Information shown ->

◇ ◇ ◇ ◇ ◇ ◇ ◇

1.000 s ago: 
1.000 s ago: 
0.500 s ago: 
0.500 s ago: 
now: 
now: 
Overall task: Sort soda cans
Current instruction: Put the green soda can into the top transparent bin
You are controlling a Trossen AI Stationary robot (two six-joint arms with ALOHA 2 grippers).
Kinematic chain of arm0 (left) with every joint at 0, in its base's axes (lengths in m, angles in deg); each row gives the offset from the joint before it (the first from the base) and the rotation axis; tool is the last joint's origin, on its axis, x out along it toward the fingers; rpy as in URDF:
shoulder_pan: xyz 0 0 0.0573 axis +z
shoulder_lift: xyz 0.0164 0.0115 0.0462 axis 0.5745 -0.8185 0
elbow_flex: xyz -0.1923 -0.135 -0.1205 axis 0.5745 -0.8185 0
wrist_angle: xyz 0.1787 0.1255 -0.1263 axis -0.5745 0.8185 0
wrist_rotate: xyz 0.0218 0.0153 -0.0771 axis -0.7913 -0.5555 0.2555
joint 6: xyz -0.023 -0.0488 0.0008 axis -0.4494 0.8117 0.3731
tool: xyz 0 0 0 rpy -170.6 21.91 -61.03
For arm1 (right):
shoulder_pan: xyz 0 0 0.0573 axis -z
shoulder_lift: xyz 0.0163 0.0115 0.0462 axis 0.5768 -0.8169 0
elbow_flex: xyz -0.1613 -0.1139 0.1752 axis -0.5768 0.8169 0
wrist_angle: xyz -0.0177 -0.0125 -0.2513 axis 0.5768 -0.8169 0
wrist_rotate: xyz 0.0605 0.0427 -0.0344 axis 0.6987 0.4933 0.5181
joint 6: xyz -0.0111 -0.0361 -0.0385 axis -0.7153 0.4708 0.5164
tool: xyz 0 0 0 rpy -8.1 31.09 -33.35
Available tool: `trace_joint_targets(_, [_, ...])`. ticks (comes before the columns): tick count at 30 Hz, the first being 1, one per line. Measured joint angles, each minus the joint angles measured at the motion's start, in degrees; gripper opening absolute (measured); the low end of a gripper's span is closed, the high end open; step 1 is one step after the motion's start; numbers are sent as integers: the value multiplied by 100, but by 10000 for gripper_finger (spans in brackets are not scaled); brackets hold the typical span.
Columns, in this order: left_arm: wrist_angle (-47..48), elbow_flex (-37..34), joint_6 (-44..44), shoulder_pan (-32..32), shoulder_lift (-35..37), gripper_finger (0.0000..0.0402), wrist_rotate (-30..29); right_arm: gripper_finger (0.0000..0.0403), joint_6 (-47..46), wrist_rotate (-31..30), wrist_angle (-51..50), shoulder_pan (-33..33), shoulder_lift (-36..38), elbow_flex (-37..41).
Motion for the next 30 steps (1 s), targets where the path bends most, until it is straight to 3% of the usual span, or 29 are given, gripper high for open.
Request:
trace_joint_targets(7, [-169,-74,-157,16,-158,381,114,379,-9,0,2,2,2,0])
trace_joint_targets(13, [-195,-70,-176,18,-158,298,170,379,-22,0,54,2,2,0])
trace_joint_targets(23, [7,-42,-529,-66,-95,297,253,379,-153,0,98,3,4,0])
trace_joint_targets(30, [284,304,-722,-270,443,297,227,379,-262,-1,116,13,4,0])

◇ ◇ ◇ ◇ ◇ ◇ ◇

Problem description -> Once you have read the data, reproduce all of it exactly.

Response to the task ->
1.000 s ago: 
1.000 s ago: 
0.500 s ago: 
0.500 s ago: 
now: 
now: 
Overall task: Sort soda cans
Current instruction: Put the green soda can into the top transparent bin
You are controlling a Trossen AI Stationary robot (two six-joint arms with ALOHA 2 grippers).
Kinematic chain of arm0 (left) with every joint at 0, in its base's axes (lengths in m, angles in deg); each row gives the offset from the joint before it (the first from the base) and the rotation axis; tool is the last joint's origin, on its axis, x out along it toward the fingers; rpy as in URDF:
shoulder_pan: xyz 0 0 0.0573 axis +z
shoulder_lift: xyz 0.0164 0.0115 0.0462 axis 0.5745 -0.8185 0
elbow_flex: xyz -0.1923 -0.135 -0.1205 axis 0.5745 -0.8185 0
wrist_angle: xyz 0.1787 0.1255 -0.1263 axis -0.5745 0.8185 0
wrist_rotate: xyz 0.0218 0.0153 -0.0771 axis -0.7913 -0.5555 0.2555
joint 6: xyz -0.023 -0.0488 0.0008 axis -0.4494 0.8117 0.3731
tool: xyz 0 0 0 rpy -170.6 21.91 -61.03
For arm1 (right):
shoulder_pan: xyz 0 0 0.0573 axis -z
shoulder_lift: xyz 0.0163 0.0115 0.0462 axis 0.5768 -0.8169 0
elbow_flex: xyz -0.1613 -0.1139 0.1752 axis -0.5768 0.8169 0
wrist_angle: xyz -0.0177 -0.0125 -0.2513 axis 0.5768 -0.8169 0
wrist_rotate: xyz 0.0605 0.0427 -0.0344 axis 0.6987 0.4933 0.5181
joint 6: xyz -0.0111 -0.0361 -0.0385 axis -0.7153 0.4708 0.5164
tool: xyz 0 0 0 rpy -8.1 31.09 -33.35
Available tool: `trace_joint_targets(_, [_, ...])`. ticks (comes before the columns): tick count at 30 Hz, the first being 1, one per line. Measured joint angles, each minus the joint angles measured at the motion's start, in degrees; gripper opening absolute (measured); the low end of a gripper's span is closed, the high end open; step 1 is one step after the motion's start; numbers are sent as integers: the value multiplied by 100, but by 10000 for gripper_finger (spans in brackets are not scaled); brackets hold the typical span.
Columns, in this order: left_arm: wrist_angle (-47..48), elbow_flex (-37..34), joint_6 (-44..44), shoulder_pan (-32..32), shoulder_lift (-35..37), gripper_finger (0.0000..0.0402), wrist_rotate (-30..29); right_arm: gripper_finger (0.0000..0.0403), joint_6 (-47..46), wrist_rotate (-31..30), wrist_angle (-51..50), shoulder_pan (-33..33), shoulder_lift (-36..38), elbow_flex (-37..41).
Motion for the next 30 steps (1 s), targets where the path bends most, until it is straight to 3% of the usual span, or 29 are given, gripper high for open.
Request:
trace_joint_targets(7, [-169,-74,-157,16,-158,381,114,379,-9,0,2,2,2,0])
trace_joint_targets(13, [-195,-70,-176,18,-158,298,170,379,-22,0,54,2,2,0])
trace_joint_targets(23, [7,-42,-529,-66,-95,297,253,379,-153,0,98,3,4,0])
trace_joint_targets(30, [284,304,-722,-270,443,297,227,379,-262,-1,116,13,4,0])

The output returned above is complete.